Sem dúvida, o Front Populaire, celebrado alegremente há 88 anos por todas as instituições e organizações políticas oficiais francesas, encarna a vitória da burguesia sobre o proletariado, a integração da classe operária na "economia de guerra anti-fascista" e a adesão total de toda a população à ideologia nacionalista belicista.

Durante este período, marcado por uma crise económica e pelo aumento das tensões inter-imperialistas, foi sob a direcção do Front Populaire que o rearmamento da França foi lançado em grande escala, nomeadamente através da nacionalização das indústrias de guerra.

Durante este período, caracterizado pela orquestração de um virulento anti-fascismo promovido pela esquerda do capital sob o lema (já) "o perigo fascista está às portas do país", o maior "desempenho económico" da Frente Popular foi o desenvolvimento exponencial da improdutiva indústria de armamento.


A Frente Popular também se distinguiu pela expansão da ordem e da disciplina nas empresas e na sociedade, levando toda a população activa a concentrar todas as suas energias na defesa nacional e a fazer todos os sacrifícios pelo esforço de guerra.

Mais uma vez, qualquer semelhança com a situação francesa actual é mera coincidência!

Assim, a principal tarefa da Frente Popular, que tinha sido içada ao poder pelo capital, era alistar os operários nos preparativos para a guerra. E como é que o fez? Orquestrando o anti-fascismo. Com o fascismo designado como o "inimigo principal", o anti-fascismo tornou-se o cavalo de batalha da esquerda. O anti-fascismo, que estava muito em voga nos anos 30 (e continua a estar muito em voga actualmente), foi amplamente utilizado para unir todas as forças burguesas "democráticas" por detrás do emblema do Front Populaire, mas também para amarrar o proletariado à carruagem do Estado capitalista, que estava em vias de ser militarizado.

 O regime fascista de Vichy nasceu do voto maciço dos deputados do Front Populaire.

Em nome do anti-fascismo e da "união sagrada", os partidos de esquerda foram responsáveis pelo desarmamento da militância e do espírito de luta dos operários, alistando-os ideologicamente na "defesa da pátria em perigo", num clima de histeria chauvinista. O "povo trabalhador" foi exortado a participar na unidade. No entanto, não se tratava certamente da unidade da classe operária, mas do controlo da burguesia sobre a classe operária. Como a actual "união das esquerdas governamentais", cuja missão é controlar e amarrar o proletariado francês.
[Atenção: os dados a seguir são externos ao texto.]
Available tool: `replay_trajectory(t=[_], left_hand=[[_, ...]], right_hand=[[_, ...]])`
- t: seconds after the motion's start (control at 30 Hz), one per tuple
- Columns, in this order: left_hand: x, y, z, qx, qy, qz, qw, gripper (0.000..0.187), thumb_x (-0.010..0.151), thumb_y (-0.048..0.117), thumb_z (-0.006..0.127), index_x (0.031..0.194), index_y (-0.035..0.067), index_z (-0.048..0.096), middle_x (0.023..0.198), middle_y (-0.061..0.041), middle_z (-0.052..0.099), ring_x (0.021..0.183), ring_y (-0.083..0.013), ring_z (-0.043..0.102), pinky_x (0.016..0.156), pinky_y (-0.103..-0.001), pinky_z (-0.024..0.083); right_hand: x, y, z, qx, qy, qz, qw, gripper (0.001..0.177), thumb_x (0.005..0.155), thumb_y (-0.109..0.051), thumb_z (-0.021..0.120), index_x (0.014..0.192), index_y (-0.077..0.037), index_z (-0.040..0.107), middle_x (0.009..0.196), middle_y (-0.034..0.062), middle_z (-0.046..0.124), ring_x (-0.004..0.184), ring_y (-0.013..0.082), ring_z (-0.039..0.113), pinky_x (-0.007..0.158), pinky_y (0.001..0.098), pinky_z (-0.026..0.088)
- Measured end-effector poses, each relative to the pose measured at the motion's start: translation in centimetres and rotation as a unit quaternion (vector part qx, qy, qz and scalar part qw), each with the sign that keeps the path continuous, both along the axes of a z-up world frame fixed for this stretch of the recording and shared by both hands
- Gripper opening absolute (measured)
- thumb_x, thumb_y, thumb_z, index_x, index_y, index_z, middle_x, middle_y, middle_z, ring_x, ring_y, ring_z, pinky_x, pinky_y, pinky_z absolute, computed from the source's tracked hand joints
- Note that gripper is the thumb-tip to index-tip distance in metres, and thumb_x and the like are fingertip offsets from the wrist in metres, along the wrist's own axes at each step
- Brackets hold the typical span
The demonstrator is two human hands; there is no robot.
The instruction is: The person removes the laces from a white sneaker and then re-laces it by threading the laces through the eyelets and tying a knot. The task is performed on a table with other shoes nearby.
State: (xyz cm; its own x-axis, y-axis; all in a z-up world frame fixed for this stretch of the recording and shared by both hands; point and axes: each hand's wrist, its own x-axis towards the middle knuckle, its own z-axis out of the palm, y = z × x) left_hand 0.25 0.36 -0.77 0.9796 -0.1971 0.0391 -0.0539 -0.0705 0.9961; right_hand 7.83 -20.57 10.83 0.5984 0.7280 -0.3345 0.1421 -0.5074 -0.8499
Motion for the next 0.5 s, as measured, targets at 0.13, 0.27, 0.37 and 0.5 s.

Durante este período dominado pelo Front Populaire, foi sob o pretexto de defender as liberdades democráticas ameaçadas pelo fascismo que os proletários foram convidados a fazer sacrifícios para preservar os interesses económicos do país, a sacrificar as suas vidas na guerra em preparação.

Em todo o caso, o objectivo do anti-fascismo foi sempre o de associar os operários à defesa do Estado burguês. Com as campanhas chauvinistas levadas a cabo pela esquerda sob a bandeira do anti-fascismo, o proletariado é chamado a defender uma facção da burguesia contra outra, a apoiar o democrata contra o fascista, um Estado contra outro. Actualmente, é o Estado imperialista francês contra o Estado imperialista russo.

Apresentado como promotor da "sociedade do lazer" e construtor do "bem-estar" dos operários, o Front Populaire inaugurou, de facto, uma verdadeira política baseada na abundância... o pagamento de suor, lágrimas e sangue, que culminou nos anos 1940-1945.

Com efeito, a classe operária exalava suor dos seus corpos sobre-explorados para manter as fábricas em funcionamento, nomeadamente as fábricas de armamento. A classe operária francesa foi terrivelmente espremida sob o Front Populaire.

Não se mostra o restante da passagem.